**PROBLEM STATEMENT**:
Would you give the listing back word for word once its pictures are removed?

[RECORD EXTRACTS — start]

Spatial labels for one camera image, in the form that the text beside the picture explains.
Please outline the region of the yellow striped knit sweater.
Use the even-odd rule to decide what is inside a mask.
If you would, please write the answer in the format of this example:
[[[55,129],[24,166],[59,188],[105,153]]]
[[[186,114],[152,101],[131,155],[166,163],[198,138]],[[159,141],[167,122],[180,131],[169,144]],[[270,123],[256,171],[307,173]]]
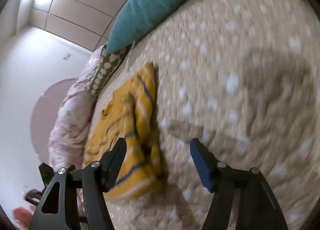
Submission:
[[[127,151],[114,187],[107,200],[130,200],[159,190],[162,175],[158,133],[151,122],[156,101],[155,72],[151,62],[113,92],[86,145],[85,164],[99,160],[119,138]]]

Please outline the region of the pink floral folded duvet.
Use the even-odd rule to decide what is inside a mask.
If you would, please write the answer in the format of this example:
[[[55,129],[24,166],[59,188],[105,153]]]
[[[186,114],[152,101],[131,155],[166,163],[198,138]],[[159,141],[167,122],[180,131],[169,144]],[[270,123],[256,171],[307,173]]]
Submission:
[[[68,90],[57,113],[48,142],[49,166],[54,171],[81,168],[96,99],[86,90],[92,72],[100,65],[101,50],[93,52],[80,76]]]

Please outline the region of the pink round headboard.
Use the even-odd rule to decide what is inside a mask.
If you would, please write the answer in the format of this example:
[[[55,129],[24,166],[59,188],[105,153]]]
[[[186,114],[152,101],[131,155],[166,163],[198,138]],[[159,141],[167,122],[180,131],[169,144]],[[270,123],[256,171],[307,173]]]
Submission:
[[[41,162],[48,163],[48,142],[50,132],[57,119],[60,105],[75,78],[61,80],[42,93],[31,116],[30,134],[34,150]]]

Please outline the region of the olive polka dot pillow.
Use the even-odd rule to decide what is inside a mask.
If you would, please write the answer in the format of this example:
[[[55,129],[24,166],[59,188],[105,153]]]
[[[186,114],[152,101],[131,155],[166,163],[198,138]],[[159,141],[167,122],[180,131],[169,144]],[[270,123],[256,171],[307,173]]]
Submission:
[[[90,95],[98,96],[105,87],[106,83],[124,61],[131,49],[131,45],[121,48],[118,51],[107,53],[107,44],[100,48],[99,65],[94,67],[89,75],[89,81],[86,90]]]

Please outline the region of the beige dotted bedspread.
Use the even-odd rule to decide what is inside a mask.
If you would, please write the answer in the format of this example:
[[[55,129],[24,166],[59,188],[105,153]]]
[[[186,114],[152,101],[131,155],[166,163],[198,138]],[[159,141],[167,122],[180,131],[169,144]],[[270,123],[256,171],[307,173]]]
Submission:
[[[233,168],[259,168],[288,228],[302,227],[319,199],[319,20],[309,4],[187,0],[112,75],[92,127],[147,62],[157,75],[164,186],[132,201],[108,200],[115,228],[202,227],[212,194],[190,156],[194,137]]]

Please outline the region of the teal knit cushion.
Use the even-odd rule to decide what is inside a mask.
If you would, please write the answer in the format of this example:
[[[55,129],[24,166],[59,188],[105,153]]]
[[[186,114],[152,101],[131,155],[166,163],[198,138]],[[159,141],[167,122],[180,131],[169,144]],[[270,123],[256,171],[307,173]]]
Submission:
[[[128,0],[112,27],[106,53],[116,52],[143,37],[184,0]]]

[RECORD EXTRACTS — finish]

**SOLVED PROBLEM**:
Spatial labels for one camera image, in the form that the text beside the picture explains.
Please outline the region of the yellow striped knit sweater.
Use the even-odd rule to decide what is inside a mask.
If you would, please write the answer in the format of this example:
[[[55,129],[24,166],[59,188],[105,153]]]
[[[186,114],[152,101],[131,155],[166,163],[198,138]],[[159,141],[167,122],[180,131],[169,144]],[[270,123],[256,171],[307,173]]]
Submission:
[[[127,151],[114,187],[107,200],[130,200],[159,190],[162,175],[158,133],[151,122],[156,101],[155,72],[151,62],[113,92],[86,145],[85,164],[99,160],[119,138]]]

Please outline the region of the pink floral folded duvet.
Use the even-odd rule to decide what is inside a mask.
If you would, please write the answer in the format of this example:
[[[55,129],[24,166],[59,188],[105,153]]]
[[[186,114],[152,101],[131,155],[166,163],[198,138]],[[159,141],[167,122],[180,131],[169,144]],[[270,123],[256,171],[307,173]]]
Submission:
[[[68,90],[57,113],[48,142],[49,166],[54,171],[81,168],[96,99],[86,90],[92,72],[100,65],[101,50],[93,52],[80,76]]]

Please outline the region of the pink round headboard.
Use the even-odd rule to decide what is inside a mask.
If you would, please write the answer in the format of this example:
[[[55,129],[24,166],[59,188],[105,153]]]
[[[186,114],[152,101],[131,155],[166,163],[198,138]],[[159,141],[167,122],[180,131],[169,144]],[[270,123],[256,171],[307,173]]]
Submission:
[[[41,162],[48,163],[48,142],[50,132],[57,119],[60,105],[75,78],[61,80],[42,93],[31,116],[30,134],[34,150]]]

Please outline the region of the olive polka dot pillow.
Use the even-odd rule to decide what is inside a mask.
If you would, please write the answer in the format of this example:
[[[55,129],[24,166],[59,188],[105,153]]]
[[[186,114],[152,101],[131,155],[166,163],[198,138]],[[159,141],[167,122],[180,131],[169,144]],[[270,123],[256,171],[307,173]]]
Submission:
[[[90,95],[98,96],[105,87],[106,83],[124,61],[131,49],[131,45],[121,48],[118,51],[107,53],[107,44],[100,48],[99,65],[94,67],[89,75],[89,81],[86,90]]]

Please outline the region of the beige dotted bedspread.
Use the even-odd rule to decide what is inside a mask.
If you would, please write the answer in the format of this example:
[[[55,129],[24,166],[59,188],[105,153]]]
[[[186,114],[152,101],[131,155],[166,163],[198,138]],[[159,141],[167,122],[180,131],[169,144]],[[270,123],[256,171],[307,173]]]
Submission:
[[[233,168],[259,168],[288,228],[302,227],[319,199],[319,20],[309,4],[187,0],[112,75],[92,127],[147,62],[157,75],[164,186],[132,201],[108,200],[115,228],[202,227],[212,194],[190,156],[194,137]]]

Please outline the region of the teal knit cushion.
Use the even-odd rule to decide what is inside a mask.
If you would, please write the answer in the format of this example:
[[[55,129],[24,166],[59,188],[105,153]]]
[[[186,114],[152,101],[131,155],[166,163],[198,138]],[[159,141],[167,122],[180,131],[169,144]],[[270,123],[256,171],[307,173]]]
Submission:
[[[128,0],[112,27],[106,53],[116,52],[143,37],[184,0]]]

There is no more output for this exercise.